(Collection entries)
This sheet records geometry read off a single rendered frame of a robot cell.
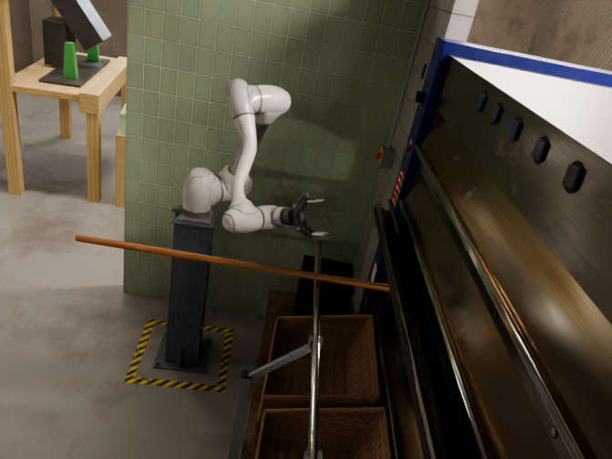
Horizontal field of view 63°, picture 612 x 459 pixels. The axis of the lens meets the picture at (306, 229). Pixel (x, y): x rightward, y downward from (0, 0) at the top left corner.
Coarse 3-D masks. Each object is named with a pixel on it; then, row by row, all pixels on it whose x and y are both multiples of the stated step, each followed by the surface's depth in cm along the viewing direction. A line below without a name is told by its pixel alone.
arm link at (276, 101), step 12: (264, 96) 231; (276, 96) 234; (288, 96) 240; (264, 108) 233; (276, 108) 237; (288, 108) 243; (264, 120) 240; (264, 132) 251; (240, 144) 256; (240, 156) 260; (228, 168) 271; (228, 180) 269; (228, 192) 273
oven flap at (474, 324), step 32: (416, 192) 218; (416, 224) 201; (416, 256) 183; (448, 256) 166; (448, 288) 156; (448, 320) 147; (480, 320) 134; (448, 352) 136; (480, 352) 127; (480, 384) 121; (512, 384) 112; (480, 416) 116; (512, 416) 107; (480, 448) 108; (512, 448) 103; (544, 448) 96
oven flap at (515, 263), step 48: (432, 144) 203; (480, 192) 148; (480, 240) 135; (528, 240) 117; (528, 288) 109; (576, 288) 96; (528, 336) 102; (576, 336) 91; (576, 384) 86; (576, 432) 81
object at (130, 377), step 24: (216, 216) 281; (192, 240) 273; (192, 264) 280; (192, 288) 287; (168, 312) 295; (192, 312) 295; (144, 336) 329; (168, 336) 303; (192, 336) 304; (168, 360) 312; (192, 360) 312; (168, 384) 297; (192, 384) 301
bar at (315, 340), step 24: (312, 312) 192; (312, 336) 177; (288, 360) 181; (312, 360) 167; (240, 384) 186; (312, 384) 157; (240, 408) 191; (312, 408) 148; (240, 432) 197; (312, 432) 140; (312, 456) 133

**WHAT THE TASK ASKS**
Only the pictures are to be omitted; the records above must otherwise be reproduced exactly.

**RESULT**
This sheet records geometry read off a single rendered frame of a robot cell.
Horizontal field of view 63°, picture 612 x 459 pixels. The axis of the lens meets the picture at (306, 229). Pixel (x, y): x rightward, y downward from (0, 0) at the top left corner.
Coarse 3-D masks. Each object is named with a pixel on it; then, row by row, all pixels on it whose x and y are both multiples of the stated step, each followed by the surface's depth in cm along the viewing direction. A line below without a name is told by its pixel alone.
arm link at (276, 101), step 12: (264, 96) 231; (276, 96) 234; (288, 96) 240; (264, 108) 233; (276, 108) 237; (288, 108) 243; (264, 120) 240; (264, 132) 251; (240, 144) 256; (240, 156) 260; (228, 168) 271; (228, 180) 269; (228, 192) 273
oven flap at (474, 324), step 32: (416, 192) 218; (416, 224) 201; (416, 256) 183; (448, 256) 166; (448, 288) 156; (448, 320) 147; (480, 320) 134; (448, 352) 136; (480, 352) 127; (480, 384) 121; (512, 384) 112; (480, 416) 116; (512, 416) 107; (480, 448) 108; (512, 448) 103; (544, 448) 96
oven flap at (515, 263), step 48: (432, 144) 203; (480, 192) 148; (480, 240) 135; (528, 240) 117; (528, 288) 109; (576, 288) 96; (528, 336) 102; (576, 336) 91; (576, 384) 86; (576, 432) 81
object at (130, 377), step 24: (216, 216) 281; (192, 240) 273; (192, 264) 280; (192, 288) 287; (168, 312) 295; (192, 312) 295; (144, 336) 329; (168, 336) 303; (192, 336) 304; (168, 360) 312; (192, 360) 312; (168, 384) 297; (192, 384) 301
bar at (315, 340), step 24: (312, 312) 192; (312, 336) 177; (288, 360) 181; (312, 360) 167; (240, 384) 186; (312, 384) 157; (240, 408) 191; (312, 408) 148; (240, 432) 197; (312, 432) 140; (312, 456) 133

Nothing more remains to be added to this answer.